Below this task are records; return each one exactly and omit its images.
_ _ _ _ _
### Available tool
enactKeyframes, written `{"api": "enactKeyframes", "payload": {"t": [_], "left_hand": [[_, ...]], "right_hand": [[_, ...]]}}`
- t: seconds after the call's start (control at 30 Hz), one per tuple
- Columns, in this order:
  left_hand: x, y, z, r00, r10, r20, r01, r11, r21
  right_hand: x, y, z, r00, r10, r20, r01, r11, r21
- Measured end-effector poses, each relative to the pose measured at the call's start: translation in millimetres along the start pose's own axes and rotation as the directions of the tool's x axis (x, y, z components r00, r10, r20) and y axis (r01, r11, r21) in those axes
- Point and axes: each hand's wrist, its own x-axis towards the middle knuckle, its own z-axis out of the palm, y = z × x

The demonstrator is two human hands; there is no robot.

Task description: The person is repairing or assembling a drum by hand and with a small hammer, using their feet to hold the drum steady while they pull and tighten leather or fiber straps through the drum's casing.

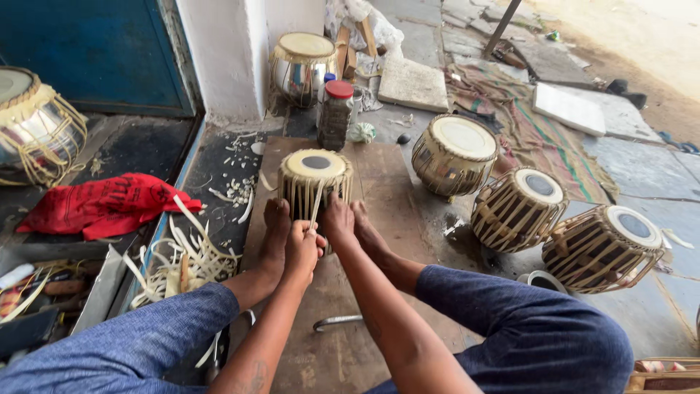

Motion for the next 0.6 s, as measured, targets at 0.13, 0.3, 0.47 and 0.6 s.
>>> {"api": "enactKeyframes", "payload": {"t": [0.13,0.3,0.47,0.6], "left_hand": [[8,1,-1,1.0,0.008,0.028,-0.006,0.998,-0.059],[40,9,1,0.981,0.193,0.011,-0.193,0.976,0.099],[104,29,6,0.946,-0.294,0.135,0.229,0.904,0.361],[130,8,24,0.878,-0.312,0.363,0.416,0.872,-0.257]], "right_hand": [[4,13,16,0.985,0.09,0.148,-0.127,0.956,0.264],[-38,22,9,0.972,-0.139,0.189,-0.104,0.469,0.877],[-94,15,-21,0.921,0.024,0.388,-0.333,0.564,0.756],[-113,16,-12,0.952,-0.034,0.306,-0.227,0.591,0.774]]}}
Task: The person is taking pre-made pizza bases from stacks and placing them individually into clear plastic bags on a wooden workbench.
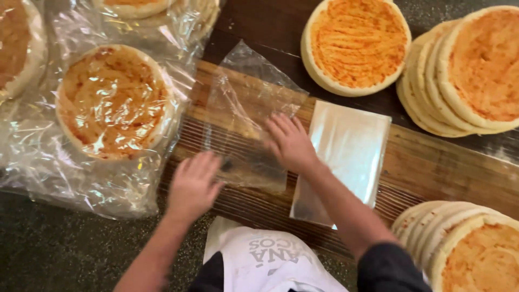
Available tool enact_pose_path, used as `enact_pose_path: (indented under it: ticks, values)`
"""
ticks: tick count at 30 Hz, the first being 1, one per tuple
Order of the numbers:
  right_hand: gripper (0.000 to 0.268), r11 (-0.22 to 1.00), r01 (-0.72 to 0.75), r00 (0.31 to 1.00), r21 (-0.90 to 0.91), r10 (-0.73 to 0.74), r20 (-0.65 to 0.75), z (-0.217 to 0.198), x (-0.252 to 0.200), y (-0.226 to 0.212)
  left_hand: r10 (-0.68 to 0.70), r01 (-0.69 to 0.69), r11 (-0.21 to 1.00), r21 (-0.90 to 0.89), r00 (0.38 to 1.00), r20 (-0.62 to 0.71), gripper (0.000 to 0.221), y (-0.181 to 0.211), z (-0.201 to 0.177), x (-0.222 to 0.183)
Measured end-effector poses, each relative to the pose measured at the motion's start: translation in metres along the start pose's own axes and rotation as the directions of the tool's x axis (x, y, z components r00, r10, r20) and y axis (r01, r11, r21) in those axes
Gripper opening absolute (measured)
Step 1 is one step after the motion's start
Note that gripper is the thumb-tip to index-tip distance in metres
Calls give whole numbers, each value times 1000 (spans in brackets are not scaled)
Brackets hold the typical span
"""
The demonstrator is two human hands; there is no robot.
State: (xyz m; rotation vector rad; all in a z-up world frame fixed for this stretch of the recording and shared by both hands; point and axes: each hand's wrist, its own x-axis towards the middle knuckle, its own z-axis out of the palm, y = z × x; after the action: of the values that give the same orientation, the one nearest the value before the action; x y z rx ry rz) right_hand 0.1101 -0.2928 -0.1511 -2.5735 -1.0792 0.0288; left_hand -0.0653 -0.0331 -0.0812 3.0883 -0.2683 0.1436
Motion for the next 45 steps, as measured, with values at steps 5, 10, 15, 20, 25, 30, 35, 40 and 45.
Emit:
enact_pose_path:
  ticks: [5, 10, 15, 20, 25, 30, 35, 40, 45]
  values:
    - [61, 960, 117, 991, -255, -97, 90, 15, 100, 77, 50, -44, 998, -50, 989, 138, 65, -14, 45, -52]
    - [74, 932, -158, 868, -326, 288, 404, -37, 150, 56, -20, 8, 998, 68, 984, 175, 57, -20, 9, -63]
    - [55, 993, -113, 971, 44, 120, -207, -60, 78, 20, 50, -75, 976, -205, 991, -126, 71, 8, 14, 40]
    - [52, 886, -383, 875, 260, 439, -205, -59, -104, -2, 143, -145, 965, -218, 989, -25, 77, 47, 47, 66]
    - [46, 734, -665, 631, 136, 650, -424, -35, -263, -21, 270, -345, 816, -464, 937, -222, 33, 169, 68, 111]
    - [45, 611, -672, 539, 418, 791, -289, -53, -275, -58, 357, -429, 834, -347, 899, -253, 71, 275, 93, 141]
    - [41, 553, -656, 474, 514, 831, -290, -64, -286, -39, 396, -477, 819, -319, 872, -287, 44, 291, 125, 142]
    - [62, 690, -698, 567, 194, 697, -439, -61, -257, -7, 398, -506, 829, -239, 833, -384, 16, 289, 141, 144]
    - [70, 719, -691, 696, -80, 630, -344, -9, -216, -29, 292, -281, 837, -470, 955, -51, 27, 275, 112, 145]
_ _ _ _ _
» **Result of this exercise**
### Available tool
enactKeyframes, written `{"api": "enactKeyframes", "payload": {"t": [_], "left_hand": [[_, ...]], "right_hand": [[_, ...]]}}`
- t: seconds after the call's start (control at 30 Hz), one per tuple
- Columns, in this order:
  left_hand: x, y, z, r00, r10, r20, r01, r11, r21
  right_hand: x, y, z, r00, r10, r20, r01, r11, r21
- Measured end-effector poses, each relative to the pose measured at the call's start: translation in millimetres along the start pose's own axes and rotation as the directions of the tool's x axis (x, y, z components r00, r10, r20) and y axis (r01, r11, r21) in those axes
- Point and axes: each hand's wrist, its own x-axis towards the middle knuckle, its own z-axis out of the palm, y = z × x

The demonstrator is two human hands; there is no robot.

Task description: The person is repairing or assembling a drum by hand and with a small hammer, using their feet to hold the drum steady while they pull and tighten leather or fiber straps through the drum's casing.


Motion for the next 0.6 s, as measured, targets at 0.13, 0.3, 0.47 and 0.6 s.
>>> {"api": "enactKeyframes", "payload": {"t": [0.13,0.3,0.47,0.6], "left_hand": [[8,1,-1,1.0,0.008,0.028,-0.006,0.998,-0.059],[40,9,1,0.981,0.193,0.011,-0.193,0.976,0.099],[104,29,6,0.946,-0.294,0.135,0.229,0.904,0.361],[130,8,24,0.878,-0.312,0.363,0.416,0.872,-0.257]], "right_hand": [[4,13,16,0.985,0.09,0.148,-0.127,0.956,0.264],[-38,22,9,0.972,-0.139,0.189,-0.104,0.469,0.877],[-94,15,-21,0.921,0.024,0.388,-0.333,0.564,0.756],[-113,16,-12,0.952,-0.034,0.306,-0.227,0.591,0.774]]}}
Task: The person is taking pre-made pizza bases from stacks and placing them individually into clear plastic bags on a wooden workbench.
Available tool enact_pose_path, used as `enact_pose_path: (indented under it: ticks, values)`
"""
ticks: tick count at 30 Hz, the first being 1, one per tuple
Order of the numbers:
  right_hand: gripper (0.000 to 0.268), r11 (-0.22 to 1.00), r01 (-0.72 to 0.75), r00 (0.31 to 1.00), r21 (-0.90 to 0.91), r10 (-0.73 to 0.74), r20 (-0.65 to 0.75), z (-0.217 to 0.198), x (-0.252 to 0.200), y (-0.226 to 0.212)
  left_hand: r10 (-0.68 to 0.70), r01 (-0.69 to 0.69), r11 (-0.21 to 1.00), r21 (-0.90 to 0.89), r00 (0.38 to 1.00), r20 (-0.62 to 0.71), gripper (0.000 to 0.221), y (-0.181 to 0.211), z (-0.201 to 0.177), x (-0.222 to 0.183)
Measured end-effector poses, each relative to the pose measured at the motion's start: translation in metres along the start pose's own axes and rotation as the directions of the tool's x axis (x, y, z components r00, r10, r20) and y axis (r01, r11, r21) in those axes
Gripper opening absolute (measured)
Step 1 is one step after the motion's start
Note that gripper is the thumb-tip to index-tip distance in metres
Calls give whole numbers, each value times 1000 (spans in brackets are not scaled)
Brackets hold the typical span
"""
The demonstrator is two human hands; there is no robot.
State: (xyz m; rotation vector rad; all in a z-up world frame fixed for this stretch of the recording and shared by both hands; point and axes: each hand's wrist, its own x-axis towards the middle knuckle, its own z-axis out of the palm, y = z × x; after the action: of the values that give the same orientation, the one nearest the value before the action; x y z rx ry rz) right_hand 0.1101 -0.2928 -0.1511 -2.5735 -1.0792 0.0288; left_hand -0.0653 -0.0331 -0.0812 3.0883 -0.2683 0.1436
Motion for the next 45 steps, as measured, with values at steps 5, 10, 15, 20, 25, 30, 35, 40 and 45.
Emit:
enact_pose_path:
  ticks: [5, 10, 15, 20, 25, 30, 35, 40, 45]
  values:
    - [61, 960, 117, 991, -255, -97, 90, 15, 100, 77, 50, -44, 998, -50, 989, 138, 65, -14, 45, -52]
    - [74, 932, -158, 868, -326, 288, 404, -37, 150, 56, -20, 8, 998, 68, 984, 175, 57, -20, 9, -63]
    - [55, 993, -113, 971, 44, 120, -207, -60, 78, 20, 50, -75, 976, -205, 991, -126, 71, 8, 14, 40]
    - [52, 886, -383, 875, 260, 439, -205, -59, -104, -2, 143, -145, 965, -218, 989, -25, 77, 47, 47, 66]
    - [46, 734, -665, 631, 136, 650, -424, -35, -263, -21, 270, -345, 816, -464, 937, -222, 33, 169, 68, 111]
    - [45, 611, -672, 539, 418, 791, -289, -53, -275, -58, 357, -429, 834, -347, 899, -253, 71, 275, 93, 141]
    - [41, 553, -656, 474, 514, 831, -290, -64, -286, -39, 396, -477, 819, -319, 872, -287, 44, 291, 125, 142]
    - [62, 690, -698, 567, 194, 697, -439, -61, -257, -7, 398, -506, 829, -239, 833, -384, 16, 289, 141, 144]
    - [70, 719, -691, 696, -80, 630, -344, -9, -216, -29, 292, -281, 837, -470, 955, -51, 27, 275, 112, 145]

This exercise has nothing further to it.